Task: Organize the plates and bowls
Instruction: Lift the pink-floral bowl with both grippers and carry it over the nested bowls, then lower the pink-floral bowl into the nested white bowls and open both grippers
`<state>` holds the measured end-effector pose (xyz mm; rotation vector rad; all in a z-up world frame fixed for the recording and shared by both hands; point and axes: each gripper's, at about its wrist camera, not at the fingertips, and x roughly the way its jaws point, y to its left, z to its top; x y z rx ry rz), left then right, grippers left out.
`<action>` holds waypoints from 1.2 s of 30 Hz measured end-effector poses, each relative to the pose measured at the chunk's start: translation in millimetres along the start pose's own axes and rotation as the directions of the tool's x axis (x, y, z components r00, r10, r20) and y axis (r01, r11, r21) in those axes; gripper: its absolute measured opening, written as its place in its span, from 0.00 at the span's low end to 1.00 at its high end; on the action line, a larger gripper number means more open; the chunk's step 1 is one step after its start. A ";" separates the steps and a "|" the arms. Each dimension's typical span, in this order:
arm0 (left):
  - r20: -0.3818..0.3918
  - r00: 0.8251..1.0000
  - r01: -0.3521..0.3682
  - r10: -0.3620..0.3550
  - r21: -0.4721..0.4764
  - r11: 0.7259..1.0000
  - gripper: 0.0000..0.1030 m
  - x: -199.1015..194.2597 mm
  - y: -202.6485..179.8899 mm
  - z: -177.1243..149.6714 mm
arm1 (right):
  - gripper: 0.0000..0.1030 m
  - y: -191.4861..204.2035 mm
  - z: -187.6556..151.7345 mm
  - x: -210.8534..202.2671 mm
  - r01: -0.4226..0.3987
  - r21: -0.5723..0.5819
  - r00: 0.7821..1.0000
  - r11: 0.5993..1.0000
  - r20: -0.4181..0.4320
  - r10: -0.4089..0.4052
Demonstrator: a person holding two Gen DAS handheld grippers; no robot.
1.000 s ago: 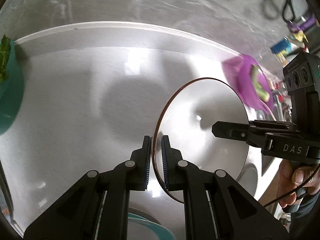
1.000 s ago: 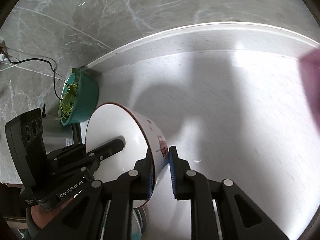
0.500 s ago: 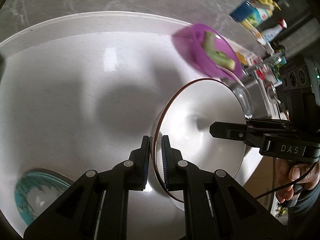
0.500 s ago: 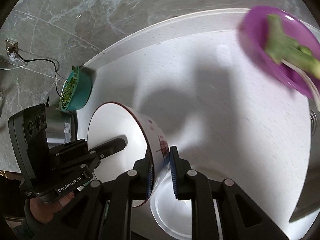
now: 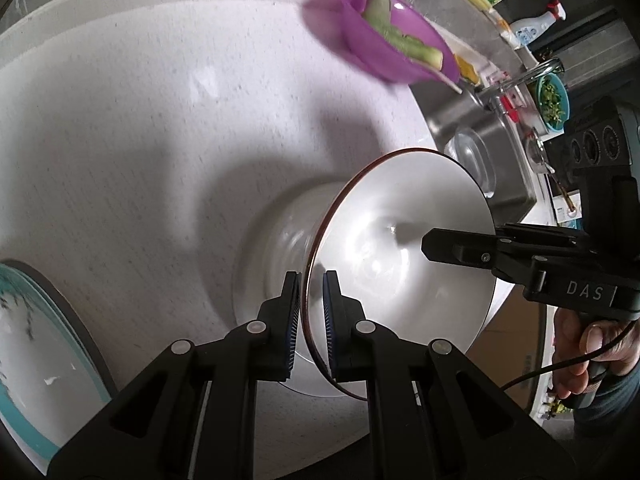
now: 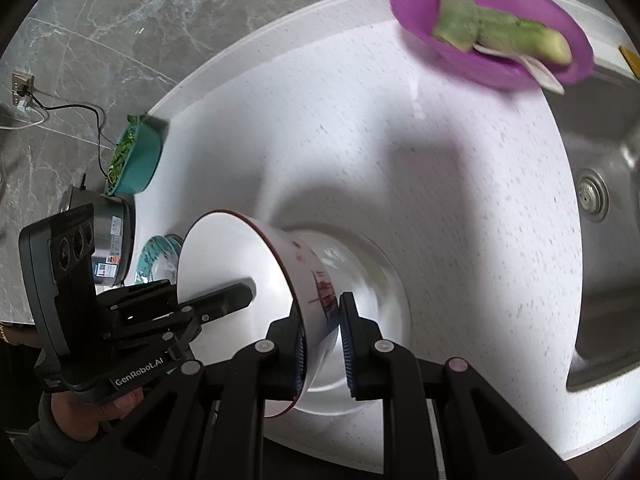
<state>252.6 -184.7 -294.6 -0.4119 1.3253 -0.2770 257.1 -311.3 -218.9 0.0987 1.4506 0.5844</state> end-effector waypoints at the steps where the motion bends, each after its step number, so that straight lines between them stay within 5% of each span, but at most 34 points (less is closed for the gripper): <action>1: -0.004 1.000 -0.008 0.008 -0.001 1.000 0.08 3.3 -1.8 -3.7 | 0.18 -1.3 -1.6 1.6 0.002 -0.002 1.000 1.000 -0.003 -0.002; 12: 0.009 0.998 -0.070 0.070 0.012 0.998 0.08 18.9 -0.3 -11.3 | 0.16 -7.5 -9.7 18.7 0.030 -0.031 0.999 0.999 -0.035 -0.031; 23: 0.102 0.984 -0.156 0.148 0.072 0.985 0.09 17.8 -13.8 -11.9 | 0.14 -4.9 -13.0 23.5 0.042 -0.046 0.998 0.998 -0.047 -0.045; 36: 0.148 0.983 -0.118 0.108 0.055 0.992 0.13 16.3 -9.8 -14.4 | 0.14 -4.2 -10.1 25.0 0.087 -0.053 0.994 0.995 -0.065 -0.091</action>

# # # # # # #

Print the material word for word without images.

§ Answer to the problem:
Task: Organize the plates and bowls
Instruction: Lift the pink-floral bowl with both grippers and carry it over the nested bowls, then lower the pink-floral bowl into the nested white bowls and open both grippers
`<state>` holds the measured end-effector pose (xyz mm; rotation vector rad; all in a z-up world frame fixed for the recording and shared by both hands; point and axes: each gripper's, at about its wrist camera, not at the fingertips, and x roughly the way its jaws point, y to its left, z to its top; x y z rx ry rz), left then right, grippers left out.
`<action>` holds waypoints from 1.2 s of 30 Hz measured end-effector poses, each relative to the pose measured at the chunk's start: translation in millimetres along the start pose's own axes and rotation as the directions of the tool's x axis (x, y, z components r00, r10, r20) and y axis (r01, r11, r21) in those axes; gripper: its absolute measured opening, written as its place in its span, from 0.00 at the span's low end to 1.00 at its high end; on the action line, a larger gripper number means more open; the chunk's step 1 is one step after its start. A ";" separates the steps and a "|" the arms. Each dimension's typical span, in this order:
arm0 (left):
  - r20: -0.3818..0.3918
  - r00: 0.8251..1.0000
  - r01: -0.3521..0.3682
  - r10: -0.3620..0.3550
  - r21: -0.4721..0.4764
  - r11: 0.7259..1.0000
  - gripper: 0.0000..0.1030 m
  - x: -199.1015..194.2597 mm
  - y: -202.6485..179.8899 mm
  - z: -177.1243..149.6714 mm
arm1 (right):
  - gripper: 0.0000..0.1030 m
  - y: -191.4861..204.2035 mm
  - z: -187.6556..151.7345 mm
  - x: -210.8534..202.2671 mm
  - r01: -0.4226..0.3987
  - r21: -0.5723..0.5819
  - r00: 0.7821..1.0000
  - r11: 0.5993..1.0000
  - r20: -0.4181..0.4320
  - r10: -0.4089..0.4052
Demonstrator: a person holding two Gen DAS handheld grippers; no robot.
1.000 s ago: 
1.000 s ago: 
0.500 s ago: 
0.500 s ago: 
now: 
now: 
<state>252.6 -184.7 -294.6 -0.4119 1.3253 -0.2770 257.1 -311.3 -218.9 0.0987 1.4506 0.5844</state> end-effector waypoints at the steps where the motion bends, each after its step number, so that straight lines between them stay within 5% of each span, but at most 34 points (less is closed for the gripper): <action>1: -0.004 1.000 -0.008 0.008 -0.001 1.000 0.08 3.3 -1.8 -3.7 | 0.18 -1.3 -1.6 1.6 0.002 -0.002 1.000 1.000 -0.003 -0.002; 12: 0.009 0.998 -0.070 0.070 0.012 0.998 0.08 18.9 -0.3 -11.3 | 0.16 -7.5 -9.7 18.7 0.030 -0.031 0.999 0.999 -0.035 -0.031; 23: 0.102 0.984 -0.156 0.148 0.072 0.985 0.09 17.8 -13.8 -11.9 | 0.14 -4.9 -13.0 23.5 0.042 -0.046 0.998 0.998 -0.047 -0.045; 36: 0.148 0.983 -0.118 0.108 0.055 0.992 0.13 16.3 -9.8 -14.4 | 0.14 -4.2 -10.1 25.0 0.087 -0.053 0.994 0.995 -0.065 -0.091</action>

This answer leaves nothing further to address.